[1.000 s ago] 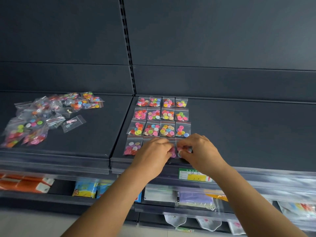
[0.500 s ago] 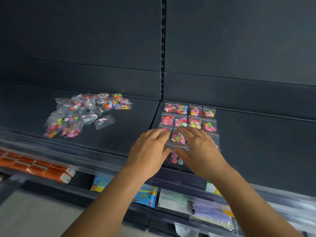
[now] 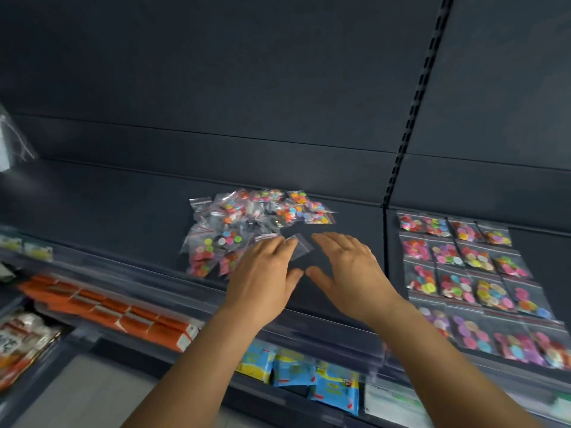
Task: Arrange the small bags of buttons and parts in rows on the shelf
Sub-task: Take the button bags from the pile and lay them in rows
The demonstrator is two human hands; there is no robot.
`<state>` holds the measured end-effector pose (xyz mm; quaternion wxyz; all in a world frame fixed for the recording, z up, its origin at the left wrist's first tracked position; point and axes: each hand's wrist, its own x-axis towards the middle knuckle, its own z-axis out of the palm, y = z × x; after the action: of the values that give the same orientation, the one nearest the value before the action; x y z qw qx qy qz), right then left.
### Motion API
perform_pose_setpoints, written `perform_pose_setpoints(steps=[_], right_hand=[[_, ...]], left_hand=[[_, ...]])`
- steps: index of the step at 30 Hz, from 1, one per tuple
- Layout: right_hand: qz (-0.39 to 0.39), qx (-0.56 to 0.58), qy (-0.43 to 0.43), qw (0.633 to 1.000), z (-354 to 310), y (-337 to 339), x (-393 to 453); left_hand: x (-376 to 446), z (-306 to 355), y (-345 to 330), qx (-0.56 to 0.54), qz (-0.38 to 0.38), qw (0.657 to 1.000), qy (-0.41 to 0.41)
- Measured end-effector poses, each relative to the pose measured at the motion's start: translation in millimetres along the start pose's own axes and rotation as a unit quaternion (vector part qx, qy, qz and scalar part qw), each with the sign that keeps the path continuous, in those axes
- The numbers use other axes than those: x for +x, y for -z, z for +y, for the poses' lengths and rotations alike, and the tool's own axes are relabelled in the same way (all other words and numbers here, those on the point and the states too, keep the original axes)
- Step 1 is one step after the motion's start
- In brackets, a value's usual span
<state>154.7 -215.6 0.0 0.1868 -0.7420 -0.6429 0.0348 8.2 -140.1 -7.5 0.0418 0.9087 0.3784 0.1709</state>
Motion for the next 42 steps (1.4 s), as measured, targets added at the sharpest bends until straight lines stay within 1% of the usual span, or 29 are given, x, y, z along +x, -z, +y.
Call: perform_pose_setpoints(steps=[5, 13, 17, 22, 24, 27, 30, 34, 38, 42], right_hand=[[-0.006, 0.009, -0.011, 1.000, -39, -25, 30], [-0.028, 0.011, 0.001, 1.000, -80, -55, 68], [-0.048, 0.013, 0.009, 0.999, -90, -67, 93], [-0.077, -0.014, -0.037, 0.996, -91, -83, 118], [-0.070, -0.026, -0.052, 0.996, -90, -89, 125], [-0.037, -0.027, -0.071, 0.996, -88, -94, 131], [-0.011, 0.018, -0.083, 0.996, -86, -93, 135], [0.020, 0.111, -0.075, 0.991, -84, -84, 137], [0.042, 0.188, -0.074, 0.978, -82, -68, 136], [0.061, 0.254, -0.071, 0.963, -77, -47, 128]], left_hand=[[1, -58, 4, 0.000, -0.011, 1.000, 0.023], [-2, -129, -3, -0.006, -0.019, 0.994, 0.108], [-2, -145, -8, -0.025, -0.014, 0.990, 0.137], [2, -150, -9, -0.068, 0.009, 0.987, 0.148], [4, -151, -8, -0.097, 0.029, 0.982, 0.160], [7, -150, -8, -0.144, 0.051, 0.969, 0.195], [11, -149, -7, -0.205, 0.063, 0.949, 0.231], [17, -152, -3, -0.264, 0.059, 0.923, 0.273], [22, -152, 8, -0.299, 0.083, 0.919, 0.244], [33, -139, 16, -0.367, 0.090, 0.899, 0.223]])
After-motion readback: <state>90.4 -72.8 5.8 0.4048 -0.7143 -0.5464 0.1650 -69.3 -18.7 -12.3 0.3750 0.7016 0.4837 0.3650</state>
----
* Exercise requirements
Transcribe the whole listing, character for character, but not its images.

* Your response
[1.000 s ago] 
[0.500 s ago] 
[now] 
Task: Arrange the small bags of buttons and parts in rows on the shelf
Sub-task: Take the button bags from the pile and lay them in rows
The demonstrator is two human hands; there is no robot.
`<state>` holds the measured end-effector pose (xyz mm; quaternion wxyz; all in a world frame fixed for the recording, z up, its origin at the left wrist's first tracked position; point and axes: each hand's wrist, its own x-axis towards the middle knuckle, its own z-axis out of the palm, y = z × x; after the action: of the values that give the same orientation, the one nearest the value before the action; x y z qw qx qy qz), right then left.
### Motion API
perform_pose_setpoints, written `perform_pose_setpoints(steps=[_], right_hand=[[_, ...]], left_hand=[[_, ...]])`
- steps: index of the step at 30 Hz, from 1, one per tuple
- Layout: right_hand: qz (-0.39 to 0.39), qx (-0.56 to 0.58), qy (-0.43 to 0.43), qw (0.633 to 1.000), z (-354 to 310), y (-337 to 339), x (-393 to 453); left_hand: x (-376 to 446), z (-306 to 355), y (-345 to 330), qx (-0.56 to 0.54), qz (-0.38 to 0.38), qw (0.657 to 1.000), qy (-0.41 to 0.41)
- Measured end-effector poses, each relative to the pose measured at the motion's start: translation in millimetres along the start pose's own axes and rotation as a unit quaternion (vector part qx, qy, qz and scalar part qw), each with the sign that keeps the path continuous, in those axes
- The numbers use other axes than those: x for +x, y for -z, z for +y, for the poses' lengths and rotations alike, and the tool's own axes are relabelled in the same way (all other words and numbers here, those on the point and the states too, keep the original axes)
- Step 1 is one step after the motion's start
- In brackets, a value's usual span
<state>154.7 -215.6 0.0 0.1868 -0.7420 -0.6429 0.0348 8.2 -140.1 -7.5 0.0418 0.9087 0.3784 0.1709</state>
Motion for the next 42 steps (1.4 s), as measured, targets added at the sharpest bends until straight lines stay within 1% of the usual span, or 29 are given, x, y, z along +x, -z, +y.
Call: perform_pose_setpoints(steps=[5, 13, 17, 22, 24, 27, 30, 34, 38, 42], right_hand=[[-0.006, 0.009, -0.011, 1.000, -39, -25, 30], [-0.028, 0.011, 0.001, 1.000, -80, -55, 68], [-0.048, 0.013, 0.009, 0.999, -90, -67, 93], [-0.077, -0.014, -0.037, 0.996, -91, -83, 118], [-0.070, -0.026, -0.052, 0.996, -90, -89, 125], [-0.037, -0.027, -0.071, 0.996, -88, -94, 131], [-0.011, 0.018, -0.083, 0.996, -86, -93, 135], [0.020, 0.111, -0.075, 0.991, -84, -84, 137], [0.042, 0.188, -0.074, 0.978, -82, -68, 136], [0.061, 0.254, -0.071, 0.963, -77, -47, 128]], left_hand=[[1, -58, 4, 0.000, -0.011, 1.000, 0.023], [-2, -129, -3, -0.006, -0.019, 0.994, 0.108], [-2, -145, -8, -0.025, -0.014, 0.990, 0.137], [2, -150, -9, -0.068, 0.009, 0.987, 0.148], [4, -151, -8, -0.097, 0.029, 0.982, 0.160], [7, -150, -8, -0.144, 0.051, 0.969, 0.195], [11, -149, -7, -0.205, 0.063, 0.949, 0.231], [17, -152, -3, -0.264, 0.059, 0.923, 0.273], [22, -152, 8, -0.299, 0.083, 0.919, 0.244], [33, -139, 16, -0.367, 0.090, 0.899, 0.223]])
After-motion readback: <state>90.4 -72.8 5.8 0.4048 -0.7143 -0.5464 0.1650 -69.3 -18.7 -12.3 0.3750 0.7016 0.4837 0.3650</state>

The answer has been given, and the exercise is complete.